Task directions -
Go through the following data and transcribe exactly the stretch of lines from the one holding "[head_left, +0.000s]" to the one holding "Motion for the", both included.

Dataset content -
►

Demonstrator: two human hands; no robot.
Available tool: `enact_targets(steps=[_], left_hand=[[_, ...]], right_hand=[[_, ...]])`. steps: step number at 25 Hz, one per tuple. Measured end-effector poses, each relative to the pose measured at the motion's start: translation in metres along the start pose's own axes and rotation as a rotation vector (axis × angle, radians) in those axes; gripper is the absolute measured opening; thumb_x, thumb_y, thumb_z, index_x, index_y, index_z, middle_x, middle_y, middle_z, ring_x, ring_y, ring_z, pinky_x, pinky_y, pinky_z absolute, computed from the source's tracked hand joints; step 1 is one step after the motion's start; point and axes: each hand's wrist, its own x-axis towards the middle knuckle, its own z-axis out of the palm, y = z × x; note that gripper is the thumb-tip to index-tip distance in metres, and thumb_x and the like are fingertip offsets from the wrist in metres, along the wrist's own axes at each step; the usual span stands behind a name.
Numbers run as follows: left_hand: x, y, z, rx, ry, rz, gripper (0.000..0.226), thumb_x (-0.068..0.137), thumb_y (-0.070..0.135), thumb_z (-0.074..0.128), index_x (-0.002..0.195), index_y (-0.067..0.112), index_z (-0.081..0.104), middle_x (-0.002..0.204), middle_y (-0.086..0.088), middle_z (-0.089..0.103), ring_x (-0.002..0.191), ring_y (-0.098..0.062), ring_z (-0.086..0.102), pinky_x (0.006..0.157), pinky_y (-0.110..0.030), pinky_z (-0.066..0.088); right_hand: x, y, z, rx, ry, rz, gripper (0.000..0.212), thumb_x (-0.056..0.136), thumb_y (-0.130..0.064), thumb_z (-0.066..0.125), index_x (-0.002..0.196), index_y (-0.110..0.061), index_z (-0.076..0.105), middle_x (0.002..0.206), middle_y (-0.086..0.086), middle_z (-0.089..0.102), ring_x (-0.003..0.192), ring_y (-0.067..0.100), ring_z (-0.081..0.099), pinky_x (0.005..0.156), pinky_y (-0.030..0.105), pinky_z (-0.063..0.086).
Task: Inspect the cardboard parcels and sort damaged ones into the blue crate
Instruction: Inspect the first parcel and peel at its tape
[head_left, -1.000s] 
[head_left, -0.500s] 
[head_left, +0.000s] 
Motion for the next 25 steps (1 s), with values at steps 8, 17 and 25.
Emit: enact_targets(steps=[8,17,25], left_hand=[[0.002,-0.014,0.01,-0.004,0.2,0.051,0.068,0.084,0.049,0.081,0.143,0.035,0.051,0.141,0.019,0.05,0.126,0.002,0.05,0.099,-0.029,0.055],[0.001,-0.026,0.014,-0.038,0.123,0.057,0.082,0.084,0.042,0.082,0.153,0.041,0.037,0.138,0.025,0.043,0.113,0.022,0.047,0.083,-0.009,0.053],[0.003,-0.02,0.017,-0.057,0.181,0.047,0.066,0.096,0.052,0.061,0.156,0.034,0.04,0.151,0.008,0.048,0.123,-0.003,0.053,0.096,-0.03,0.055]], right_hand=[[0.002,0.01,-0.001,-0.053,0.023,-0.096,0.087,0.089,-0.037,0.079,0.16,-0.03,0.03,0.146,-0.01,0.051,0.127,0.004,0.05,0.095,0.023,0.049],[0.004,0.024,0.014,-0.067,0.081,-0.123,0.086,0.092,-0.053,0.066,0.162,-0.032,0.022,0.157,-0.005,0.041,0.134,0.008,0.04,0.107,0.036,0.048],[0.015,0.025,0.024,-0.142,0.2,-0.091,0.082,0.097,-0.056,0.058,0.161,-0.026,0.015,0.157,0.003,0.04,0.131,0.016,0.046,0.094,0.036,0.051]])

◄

Task output -
[head_left, +0.000s] 
Motion for the next 25 steps (1 s), with values at steps 8, 17 and 25.

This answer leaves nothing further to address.